*Task brief*
Two lines in the listing below mark the span: one contains "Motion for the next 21" and one contains "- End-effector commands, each". Reproduce both of them and everything between, exactly.
________________________
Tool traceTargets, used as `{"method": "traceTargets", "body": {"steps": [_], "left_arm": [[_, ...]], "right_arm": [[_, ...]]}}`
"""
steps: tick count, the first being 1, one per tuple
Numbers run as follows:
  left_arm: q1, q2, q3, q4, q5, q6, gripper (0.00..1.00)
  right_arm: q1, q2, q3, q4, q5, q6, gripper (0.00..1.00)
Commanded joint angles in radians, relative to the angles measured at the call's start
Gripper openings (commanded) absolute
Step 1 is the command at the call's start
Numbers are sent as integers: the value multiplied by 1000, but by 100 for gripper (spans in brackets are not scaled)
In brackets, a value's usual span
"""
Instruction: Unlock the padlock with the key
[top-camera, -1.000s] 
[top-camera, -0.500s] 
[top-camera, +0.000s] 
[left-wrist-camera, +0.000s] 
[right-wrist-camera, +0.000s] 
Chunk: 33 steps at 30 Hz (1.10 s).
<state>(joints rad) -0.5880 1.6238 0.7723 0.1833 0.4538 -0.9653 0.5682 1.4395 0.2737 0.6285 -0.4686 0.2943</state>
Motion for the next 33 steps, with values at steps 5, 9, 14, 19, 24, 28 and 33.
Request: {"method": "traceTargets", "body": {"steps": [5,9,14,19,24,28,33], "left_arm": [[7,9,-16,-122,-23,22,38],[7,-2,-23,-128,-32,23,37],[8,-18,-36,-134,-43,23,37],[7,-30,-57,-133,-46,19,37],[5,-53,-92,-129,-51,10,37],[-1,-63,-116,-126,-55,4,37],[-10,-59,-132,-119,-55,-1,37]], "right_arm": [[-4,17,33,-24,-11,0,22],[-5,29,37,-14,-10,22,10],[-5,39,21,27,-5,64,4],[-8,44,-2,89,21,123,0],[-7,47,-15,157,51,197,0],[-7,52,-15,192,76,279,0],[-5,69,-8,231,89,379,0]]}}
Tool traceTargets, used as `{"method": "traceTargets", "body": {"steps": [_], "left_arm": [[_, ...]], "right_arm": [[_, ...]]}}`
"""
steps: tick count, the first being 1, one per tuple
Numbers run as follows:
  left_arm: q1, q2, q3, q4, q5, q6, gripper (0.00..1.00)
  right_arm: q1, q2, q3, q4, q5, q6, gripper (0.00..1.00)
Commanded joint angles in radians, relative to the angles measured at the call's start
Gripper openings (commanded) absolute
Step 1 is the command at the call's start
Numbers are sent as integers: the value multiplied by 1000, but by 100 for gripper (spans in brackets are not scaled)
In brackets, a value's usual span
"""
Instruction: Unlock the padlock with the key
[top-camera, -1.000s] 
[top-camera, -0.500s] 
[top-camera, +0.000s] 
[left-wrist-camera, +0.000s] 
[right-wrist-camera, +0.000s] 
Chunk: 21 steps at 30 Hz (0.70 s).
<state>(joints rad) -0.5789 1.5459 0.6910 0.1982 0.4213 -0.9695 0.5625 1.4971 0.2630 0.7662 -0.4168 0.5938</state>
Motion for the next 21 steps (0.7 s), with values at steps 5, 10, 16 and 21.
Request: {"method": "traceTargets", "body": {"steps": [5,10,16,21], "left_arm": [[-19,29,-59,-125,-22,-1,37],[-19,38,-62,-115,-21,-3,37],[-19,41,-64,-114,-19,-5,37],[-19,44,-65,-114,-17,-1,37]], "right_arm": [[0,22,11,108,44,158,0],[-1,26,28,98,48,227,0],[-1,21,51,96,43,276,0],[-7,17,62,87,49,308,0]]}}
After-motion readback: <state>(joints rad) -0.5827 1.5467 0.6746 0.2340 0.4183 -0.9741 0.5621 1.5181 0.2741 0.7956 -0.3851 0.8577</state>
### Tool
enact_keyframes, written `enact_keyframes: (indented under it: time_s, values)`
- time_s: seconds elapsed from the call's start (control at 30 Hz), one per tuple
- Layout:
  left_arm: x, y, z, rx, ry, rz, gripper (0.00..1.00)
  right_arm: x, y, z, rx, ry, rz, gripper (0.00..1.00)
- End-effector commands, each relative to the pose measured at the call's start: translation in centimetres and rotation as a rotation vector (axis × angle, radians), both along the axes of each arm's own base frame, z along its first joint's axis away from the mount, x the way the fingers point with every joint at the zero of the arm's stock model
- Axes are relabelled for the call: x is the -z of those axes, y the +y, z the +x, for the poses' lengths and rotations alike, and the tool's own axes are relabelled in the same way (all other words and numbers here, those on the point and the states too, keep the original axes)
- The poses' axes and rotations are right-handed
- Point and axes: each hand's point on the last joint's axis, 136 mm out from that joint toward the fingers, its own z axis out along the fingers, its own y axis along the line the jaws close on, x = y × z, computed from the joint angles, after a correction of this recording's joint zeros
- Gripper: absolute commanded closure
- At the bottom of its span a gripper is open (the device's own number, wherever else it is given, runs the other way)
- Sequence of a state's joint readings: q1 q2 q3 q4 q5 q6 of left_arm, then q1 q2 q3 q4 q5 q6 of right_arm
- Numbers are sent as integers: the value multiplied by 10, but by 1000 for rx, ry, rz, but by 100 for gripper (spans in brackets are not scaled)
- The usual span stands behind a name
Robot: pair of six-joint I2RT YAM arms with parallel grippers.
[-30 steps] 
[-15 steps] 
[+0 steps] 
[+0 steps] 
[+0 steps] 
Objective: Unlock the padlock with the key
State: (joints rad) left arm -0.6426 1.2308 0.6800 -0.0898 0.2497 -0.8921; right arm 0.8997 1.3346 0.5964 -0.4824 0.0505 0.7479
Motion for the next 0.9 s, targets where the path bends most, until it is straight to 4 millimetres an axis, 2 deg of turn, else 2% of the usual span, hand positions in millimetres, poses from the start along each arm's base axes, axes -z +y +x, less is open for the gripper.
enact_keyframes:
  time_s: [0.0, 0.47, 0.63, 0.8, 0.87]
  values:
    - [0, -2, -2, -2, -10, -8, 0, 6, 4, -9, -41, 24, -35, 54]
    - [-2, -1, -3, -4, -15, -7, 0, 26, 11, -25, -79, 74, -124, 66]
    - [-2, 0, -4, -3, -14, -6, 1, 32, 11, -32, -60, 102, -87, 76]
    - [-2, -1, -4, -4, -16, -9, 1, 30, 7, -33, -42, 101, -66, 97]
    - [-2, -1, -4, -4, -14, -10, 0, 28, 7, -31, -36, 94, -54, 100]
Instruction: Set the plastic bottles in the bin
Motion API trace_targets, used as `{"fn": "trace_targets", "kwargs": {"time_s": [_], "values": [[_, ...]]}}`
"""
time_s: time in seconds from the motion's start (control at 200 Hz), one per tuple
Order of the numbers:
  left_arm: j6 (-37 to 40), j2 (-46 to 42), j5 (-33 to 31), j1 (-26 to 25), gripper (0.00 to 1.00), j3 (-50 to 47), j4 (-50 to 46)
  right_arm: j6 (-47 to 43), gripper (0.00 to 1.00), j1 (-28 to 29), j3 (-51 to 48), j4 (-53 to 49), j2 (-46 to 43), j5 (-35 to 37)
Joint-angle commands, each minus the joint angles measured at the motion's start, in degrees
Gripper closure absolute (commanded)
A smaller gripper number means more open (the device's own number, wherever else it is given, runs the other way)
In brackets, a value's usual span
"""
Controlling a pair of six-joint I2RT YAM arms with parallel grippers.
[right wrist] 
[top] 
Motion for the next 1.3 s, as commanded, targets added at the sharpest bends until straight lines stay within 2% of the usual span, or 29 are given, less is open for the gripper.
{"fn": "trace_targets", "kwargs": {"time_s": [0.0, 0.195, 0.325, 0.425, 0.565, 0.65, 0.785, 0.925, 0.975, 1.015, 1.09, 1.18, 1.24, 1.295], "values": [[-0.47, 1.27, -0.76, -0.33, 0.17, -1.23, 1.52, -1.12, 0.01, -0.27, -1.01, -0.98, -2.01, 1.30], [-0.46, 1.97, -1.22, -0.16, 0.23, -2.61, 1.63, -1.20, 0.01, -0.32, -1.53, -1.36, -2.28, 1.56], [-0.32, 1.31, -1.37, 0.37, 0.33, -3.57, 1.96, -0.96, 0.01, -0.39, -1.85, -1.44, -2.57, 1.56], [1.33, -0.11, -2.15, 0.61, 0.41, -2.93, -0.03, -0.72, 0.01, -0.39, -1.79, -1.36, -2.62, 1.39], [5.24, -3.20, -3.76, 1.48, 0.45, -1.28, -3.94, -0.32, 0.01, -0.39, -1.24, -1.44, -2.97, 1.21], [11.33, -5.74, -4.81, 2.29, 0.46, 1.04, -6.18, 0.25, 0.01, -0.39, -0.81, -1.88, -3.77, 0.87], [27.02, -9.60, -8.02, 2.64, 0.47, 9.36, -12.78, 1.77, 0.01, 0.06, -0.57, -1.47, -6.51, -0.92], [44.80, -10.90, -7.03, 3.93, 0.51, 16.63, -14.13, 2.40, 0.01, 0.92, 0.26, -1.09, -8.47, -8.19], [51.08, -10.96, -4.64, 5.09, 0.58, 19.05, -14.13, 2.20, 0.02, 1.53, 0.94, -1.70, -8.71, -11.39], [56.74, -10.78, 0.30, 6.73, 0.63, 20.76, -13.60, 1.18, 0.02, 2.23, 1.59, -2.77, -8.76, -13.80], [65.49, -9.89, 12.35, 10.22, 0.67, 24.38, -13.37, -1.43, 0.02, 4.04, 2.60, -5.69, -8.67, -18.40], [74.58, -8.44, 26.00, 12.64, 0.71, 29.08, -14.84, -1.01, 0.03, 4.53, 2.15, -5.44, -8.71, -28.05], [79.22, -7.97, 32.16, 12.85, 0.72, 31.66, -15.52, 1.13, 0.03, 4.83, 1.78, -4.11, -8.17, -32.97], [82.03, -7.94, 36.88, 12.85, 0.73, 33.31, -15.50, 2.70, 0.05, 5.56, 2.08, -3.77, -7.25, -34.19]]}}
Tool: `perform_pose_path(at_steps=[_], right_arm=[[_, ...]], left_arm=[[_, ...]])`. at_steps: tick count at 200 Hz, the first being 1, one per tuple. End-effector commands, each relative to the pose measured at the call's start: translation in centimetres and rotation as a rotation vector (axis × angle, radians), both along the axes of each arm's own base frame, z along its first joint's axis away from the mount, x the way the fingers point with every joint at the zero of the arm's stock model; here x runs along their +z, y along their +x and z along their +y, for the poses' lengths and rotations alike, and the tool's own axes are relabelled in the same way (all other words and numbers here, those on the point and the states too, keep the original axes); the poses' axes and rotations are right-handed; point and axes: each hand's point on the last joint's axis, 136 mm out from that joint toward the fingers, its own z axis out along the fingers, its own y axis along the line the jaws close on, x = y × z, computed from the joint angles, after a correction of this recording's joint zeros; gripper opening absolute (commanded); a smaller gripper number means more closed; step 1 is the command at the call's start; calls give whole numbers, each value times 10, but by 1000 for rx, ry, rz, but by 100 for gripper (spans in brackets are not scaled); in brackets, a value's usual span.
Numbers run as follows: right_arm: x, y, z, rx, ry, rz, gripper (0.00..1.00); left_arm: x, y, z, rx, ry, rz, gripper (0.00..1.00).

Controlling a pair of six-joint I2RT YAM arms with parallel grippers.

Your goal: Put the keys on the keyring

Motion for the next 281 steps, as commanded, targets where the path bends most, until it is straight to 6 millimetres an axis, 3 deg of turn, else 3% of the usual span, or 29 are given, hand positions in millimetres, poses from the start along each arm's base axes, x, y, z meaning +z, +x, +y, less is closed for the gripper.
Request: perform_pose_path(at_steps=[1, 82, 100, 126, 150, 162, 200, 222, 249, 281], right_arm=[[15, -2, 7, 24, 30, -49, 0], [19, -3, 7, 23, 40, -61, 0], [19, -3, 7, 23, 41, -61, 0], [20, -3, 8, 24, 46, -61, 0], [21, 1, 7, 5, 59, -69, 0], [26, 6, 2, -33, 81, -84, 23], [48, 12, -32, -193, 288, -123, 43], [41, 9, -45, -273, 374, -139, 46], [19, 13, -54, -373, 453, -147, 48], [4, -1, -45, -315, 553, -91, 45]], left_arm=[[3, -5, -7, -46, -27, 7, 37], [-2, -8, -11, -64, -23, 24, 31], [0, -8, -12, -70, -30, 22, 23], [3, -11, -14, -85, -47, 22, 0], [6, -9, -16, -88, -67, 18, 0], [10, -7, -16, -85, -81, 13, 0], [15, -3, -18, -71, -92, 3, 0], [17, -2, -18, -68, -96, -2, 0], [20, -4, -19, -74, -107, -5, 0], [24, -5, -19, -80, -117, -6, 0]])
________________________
*Your response*
Motion for the next 21 steps (0.7 s), with values at steps 5, 10, 16 and 21.
Request: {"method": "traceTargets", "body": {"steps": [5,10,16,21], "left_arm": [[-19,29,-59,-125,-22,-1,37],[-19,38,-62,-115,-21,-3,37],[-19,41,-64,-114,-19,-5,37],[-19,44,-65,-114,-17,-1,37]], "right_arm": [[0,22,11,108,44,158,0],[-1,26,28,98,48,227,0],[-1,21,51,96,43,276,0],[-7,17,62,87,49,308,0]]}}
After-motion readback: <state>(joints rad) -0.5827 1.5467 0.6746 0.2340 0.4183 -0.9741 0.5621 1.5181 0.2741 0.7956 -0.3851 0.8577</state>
### Tool
enact_keyframes, written `enact_keyframes: (indented under it: time_s, values)`
- time_s: seconds elapsed from the call's start (control at 30 Hz), one per tuple
- Layout:
  left_arm: x, y, z, rx, ry, rz, gripper (0.00..1.00)
  right_arm: x, y, z, rx, ry, rz, gripper (0.00..1.00)
- End-effector commands, each relative to the pose measured at the call's start: translation in centimetres and rotation as a rotation vector (axis × angle, radians), both along the axes of each arm's own base frame, z along its first joint's axis away from the mount, x the way the fingers point with every joint at the zero of the arm's stock model

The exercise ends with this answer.